PROMPT —
Lines from the entries below that hold "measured" form the answer; copy all of them.

===== SUPPLIED ENTRIES =====

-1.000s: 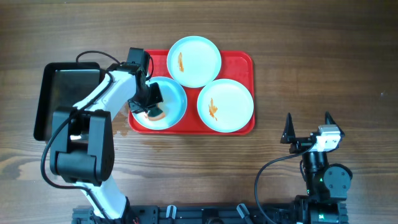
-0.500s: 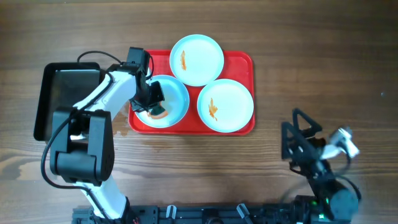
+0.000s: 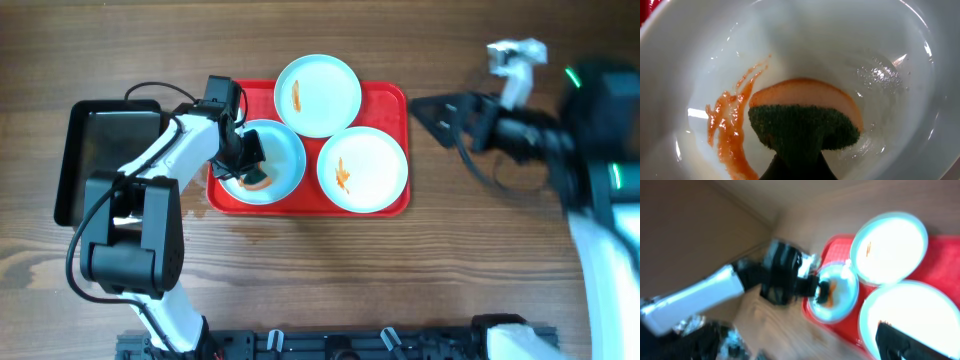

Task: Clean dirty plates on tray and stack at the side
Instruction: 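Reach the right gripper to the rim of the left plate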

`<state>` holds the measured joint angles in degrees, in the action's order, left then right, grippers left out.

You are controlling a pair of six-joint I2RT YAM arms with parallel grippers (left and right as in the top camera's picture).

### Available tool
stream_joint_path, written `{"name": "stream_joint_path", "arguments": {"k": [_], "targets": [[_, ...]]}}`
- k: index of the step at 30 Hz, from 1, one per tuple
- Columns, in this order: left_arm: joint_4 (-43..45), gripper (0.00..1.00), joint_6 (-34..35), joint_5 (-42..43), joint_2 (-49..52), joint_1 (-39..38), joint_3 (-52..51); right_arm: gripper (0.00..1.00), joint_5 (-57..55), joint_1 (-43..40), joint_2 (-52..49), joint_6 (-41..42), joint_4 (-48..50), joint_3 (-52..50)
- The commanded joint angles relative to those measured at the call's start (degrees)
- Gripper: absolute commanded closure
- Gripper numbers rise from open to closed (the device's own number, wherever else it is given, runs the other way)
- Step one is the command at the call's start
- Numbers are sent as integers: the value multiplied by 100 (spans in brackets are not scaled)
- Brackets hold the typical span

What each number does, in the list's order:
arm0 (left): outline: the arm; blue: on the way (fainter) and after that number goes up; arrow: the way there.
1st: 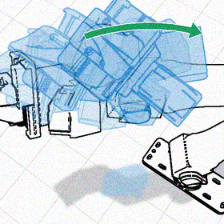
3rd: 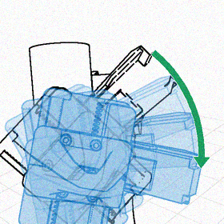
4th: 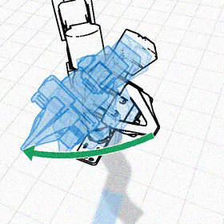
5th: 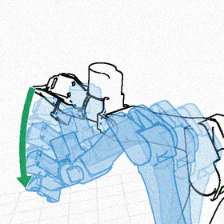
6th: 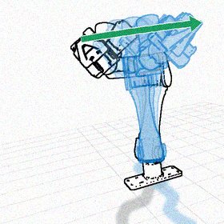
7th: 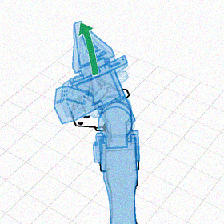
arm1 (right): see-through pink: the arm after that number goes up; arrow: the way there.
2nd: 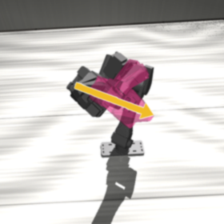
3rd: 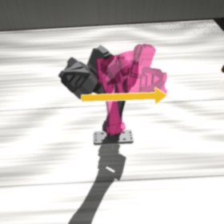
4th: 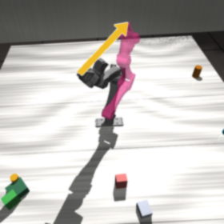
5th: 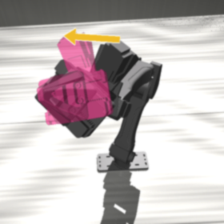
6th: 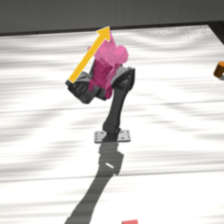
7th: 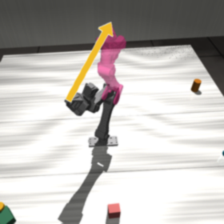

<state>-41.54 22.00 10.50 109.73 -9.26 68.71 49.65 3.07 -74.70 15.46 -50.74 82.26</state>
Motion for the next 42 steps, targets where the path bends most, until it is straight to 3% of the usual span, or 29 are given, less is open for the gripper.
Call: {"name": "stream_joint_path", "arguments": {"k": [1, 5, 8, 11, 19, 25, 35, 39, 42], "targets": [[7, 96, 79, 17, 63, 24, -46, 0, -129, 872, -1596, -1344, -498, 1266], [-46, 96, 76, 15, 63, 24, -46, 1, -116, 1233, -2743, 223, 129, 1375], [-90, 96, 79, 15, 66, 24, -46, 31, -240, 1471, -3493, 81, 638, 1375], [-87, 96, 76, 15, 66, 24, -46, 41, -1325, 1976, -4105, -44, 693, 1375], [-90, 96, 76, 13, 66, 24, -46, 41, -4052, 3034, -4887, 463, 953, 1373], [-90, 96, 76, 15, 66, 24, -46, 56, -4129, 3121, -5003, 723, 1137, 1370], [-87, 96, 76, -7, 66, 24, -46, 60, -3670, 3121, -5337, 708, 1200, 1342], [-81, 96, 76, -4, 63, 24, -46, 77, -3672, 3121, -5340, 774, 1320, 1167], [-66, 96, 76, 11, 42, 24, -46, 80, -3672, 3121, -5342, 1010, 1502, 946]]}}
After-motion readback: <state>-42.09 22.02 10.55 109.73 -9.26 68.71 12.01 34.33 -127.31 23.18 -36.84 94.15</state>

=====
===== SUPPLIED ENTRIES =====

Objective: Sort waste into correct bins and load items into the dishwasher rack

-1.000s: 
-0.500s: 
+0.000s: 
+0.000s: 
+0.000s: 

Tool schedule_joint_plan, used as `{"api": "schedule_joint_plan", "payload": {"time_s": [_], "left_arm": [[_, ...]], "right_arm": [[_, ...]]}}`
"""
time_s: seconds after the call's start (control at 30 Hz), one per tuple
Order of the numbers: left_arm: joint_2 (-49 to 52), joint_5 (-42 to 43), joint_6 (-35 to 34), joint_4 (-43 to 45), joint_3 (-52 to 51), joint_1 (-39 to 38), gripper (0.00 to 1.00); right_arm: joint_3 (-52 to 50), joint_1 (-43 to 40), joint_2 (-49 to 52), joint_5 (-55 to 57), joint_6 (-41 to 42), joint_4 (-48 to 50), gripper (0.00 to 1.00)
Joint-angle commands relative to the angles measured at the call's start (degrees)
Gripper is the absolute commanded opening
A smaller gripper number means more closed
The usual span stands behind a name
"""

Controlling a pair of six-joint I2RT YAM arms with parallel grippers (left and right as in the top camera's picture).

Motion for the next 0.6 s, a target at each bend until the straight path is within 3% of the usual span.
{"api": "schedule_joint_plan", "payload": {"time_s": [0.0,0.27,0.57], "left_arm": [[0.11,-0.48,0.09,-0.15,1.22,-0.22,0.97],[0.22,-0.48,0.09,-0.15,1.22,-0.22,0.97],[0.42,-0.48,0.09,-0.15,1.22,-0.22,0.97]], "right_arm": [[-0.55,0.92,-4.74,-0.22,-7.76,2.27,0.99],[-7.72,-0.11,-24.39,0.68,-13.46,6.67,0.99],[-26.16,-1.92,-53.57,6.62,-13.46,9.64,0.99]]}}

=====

RESULT OF THE EXERCISE —
`<state>` holds the measured joint angles in degrees, in the action's order, left then right, grippers left out.
- The commanded joint angles relative to those measured at the call's start (degrees)
Joint-angle commands relative to the angles measured at the call's start (degrees)

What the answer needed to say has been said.